▸ Task goal
The listing, minus its pictures, is to be given again exactly.

▸ Data provided
^^^^

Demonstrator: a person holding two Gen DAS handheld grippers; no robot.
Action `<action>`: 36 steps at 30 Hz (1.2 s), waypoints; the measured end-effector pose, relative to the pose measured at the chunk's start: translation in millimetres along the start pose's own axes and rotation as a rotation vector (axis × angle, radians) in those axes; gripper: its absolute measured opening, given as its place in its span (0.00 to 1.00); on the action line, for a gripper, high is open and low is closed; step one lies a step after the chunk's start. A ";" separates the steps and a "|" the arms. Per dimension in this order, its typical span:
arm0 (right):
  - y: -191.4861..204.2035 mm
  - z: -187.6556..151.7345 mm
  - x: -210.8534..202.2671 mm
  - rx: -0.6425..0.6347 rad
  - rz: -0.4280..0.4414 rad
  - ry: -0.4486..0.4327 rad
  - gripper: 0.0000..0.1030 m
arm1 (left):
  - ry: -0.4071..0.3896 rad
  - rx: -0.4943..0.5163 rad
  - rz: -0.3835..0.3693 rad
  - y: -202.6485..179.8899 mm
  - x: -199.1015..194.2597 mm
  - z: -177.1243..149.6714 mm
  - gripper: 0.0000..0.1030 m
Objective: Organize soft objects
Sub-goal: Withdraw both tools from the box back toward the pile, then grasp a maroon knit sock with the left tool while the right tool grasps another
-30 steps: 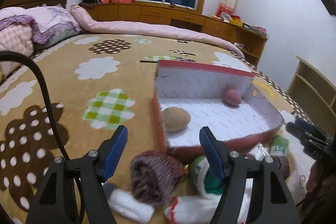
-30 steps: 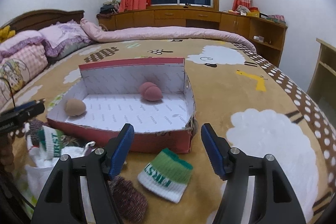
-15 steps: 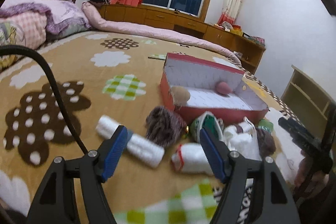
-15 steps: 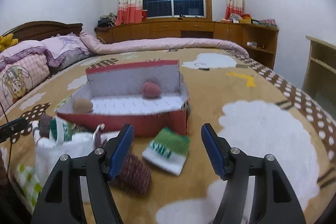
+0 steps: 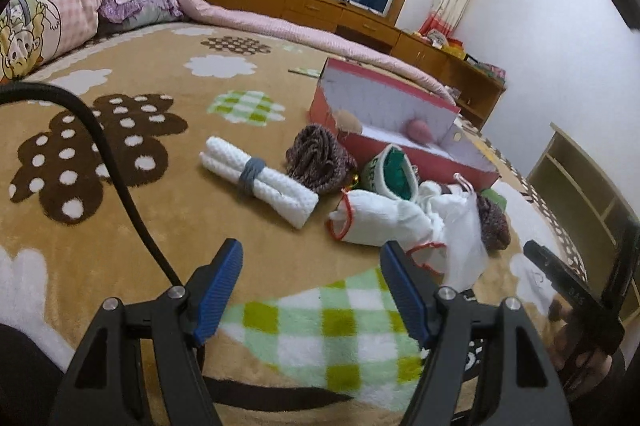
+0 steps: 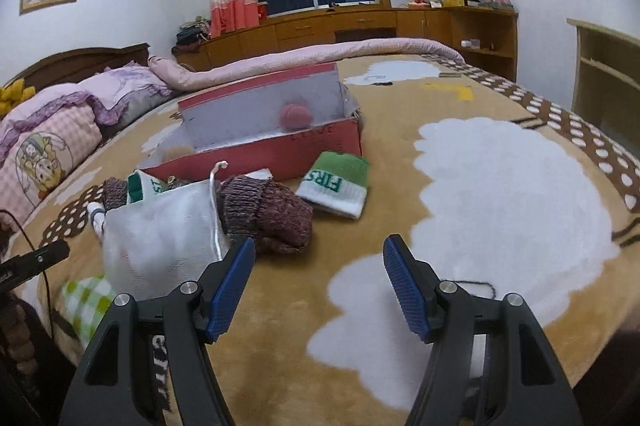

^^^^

▸ Your solution
Demonstrator: a person holding two Gen DAS handheld grippers; no robot.
Action `<action>`: 36 steps at 30 Hz (1.2 s), waypoints; the measured end-effector pose, relative to the pose measured at the chunk's start: translation in millimetres along the start pose's own axes and rotation as a rotation vector (axis × angle, radians) in those axes; gripper: its absolute measured opening, given as its place in its span (0.00 to 1.00); on the action line, for a gripper, high is open and low is closed; step one lies a step after the chunk's start. A ";" separates the steps and a "|" the arms. Per dimension in this order, its typical span:
arm0 (right):
  - y: -191.4861..204.2035 mm
  - z: -187.6556..151.7345 mm
  - x: -210.8534..202.2671 mm
  - rx: -0.6425..0.6347 rad
  - rz: -0.4280..0.4414 rad
  - ry: -0.4486..0.4327 rad
  - gripper: 0.0000..0.1030 m
arm1 (left):
  - ry: -0.4071..0.3896 rad
  - rx: -0.4943..0.5163 rad
  - rz: -0.3835..0.3693 rad
  - y: -202.6485..179.8899 mm
  - x: -199.1015..194.2597 mm
  - z: -177.1243..149.6714 mm
  - gripper: 0.0000..0.1030 m
Objective: Organize soft objects
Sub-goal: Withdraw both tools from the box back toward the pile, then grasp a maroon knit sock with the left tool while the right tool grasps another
-30 steps: 
-30 steps: 
-15 steps: 
-15 steps: 
+0 steps: 
+0 steps: 

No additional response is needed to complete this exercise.